A gripping mechanism 54 is engaged with an end of the stabilizer 32 opposite the stabilizer foot 38. In the embodiment shown in
Introducer sheath 62 can include three layers of material (e.g., Pebax® outer layer, Nitinol (NiTi) coil, and PTFE liner) which provides a balance of flexibility and column strength and allows internal passage of devices while providing adequate clearance for the flow of blood away from the patient during procedures. In some embodiments, the coil is replaced with a stainless steel coil, a braid, or a laser cut stainless steel hypotube. In some embodiments, the introducer sheath 62 defines an outer diameter of about ten French (10 FR) and is sized to be sealingly engaged by the gripping mechanism 54 so that the relative position of the introducer sheath 62 can be locked to the stabilizer 32. The introducer sheath 62 includes a strain relief 66 and an entry luer 70.
In some embodiments, the introducer sheath extends a length of from about 30 centimeters (30 cm) to about 45 centimeters (45 cm) as measured from a proximal end to a distal end.

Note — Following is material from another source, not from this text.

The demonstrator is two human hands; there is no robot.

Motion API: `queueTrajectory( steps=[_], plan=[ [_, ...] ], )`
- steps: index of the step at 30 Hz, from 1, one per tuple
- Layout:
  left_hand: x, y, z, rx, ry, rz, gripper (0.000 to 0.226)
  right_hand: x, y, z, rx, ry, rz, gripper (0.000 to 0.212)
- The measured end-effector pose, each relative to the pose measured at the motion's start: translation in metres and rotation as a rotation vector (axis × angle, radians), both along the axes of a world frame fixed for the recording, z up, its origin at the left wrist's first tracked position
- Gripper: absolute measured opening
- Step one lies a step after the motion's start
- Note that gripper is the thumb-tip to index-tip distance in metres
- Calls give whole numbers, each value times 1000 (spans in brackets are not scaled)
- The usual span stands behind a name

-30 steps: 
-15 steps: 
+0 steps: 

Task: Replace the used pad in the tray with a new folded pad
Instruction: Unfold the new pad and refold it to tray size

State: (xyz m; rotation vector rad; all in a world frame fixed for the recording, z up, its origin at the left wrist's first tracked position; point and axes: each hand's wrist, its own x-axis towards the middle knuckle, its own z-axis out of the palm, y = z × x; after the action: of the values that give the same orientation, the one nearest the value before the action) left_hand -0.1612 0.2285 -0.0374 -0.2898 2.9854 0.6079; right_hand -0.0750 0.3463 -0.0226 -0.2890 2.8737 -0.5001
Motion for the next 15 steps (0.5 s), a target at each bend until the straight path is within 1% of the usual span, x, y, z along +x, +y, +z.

In some embodiments, the introducer sheath extends a length of from about 35 cm to about 40 cm. The lumen of the introducer sheath 62 can extend continuously between the distal end and the proximal end of introducer sheath 62, such that blood flowing into the distal end is carried through the entire length of introducer sheath 62.
Printed indicators 74 along a distal segment of the introducer sheath 62 allow visualization of the placement of the introducer sheath 62 into the common carotid artery. A radiopaque marker 78 on a distal end of the introducer sheath 62 indicates the location of a sheath tip in the patient's body. In some embodiments, the sheath tip (distal end) can be curved to facilitate insertion into the artery at an angle as the tip is intended to bend away from the arterial wall. Advantageously, the distance the sheath is inserted into the artery can vary (and/or can be adjusted) between about one centimeter (1 cm) and about five centimeters (5 cm).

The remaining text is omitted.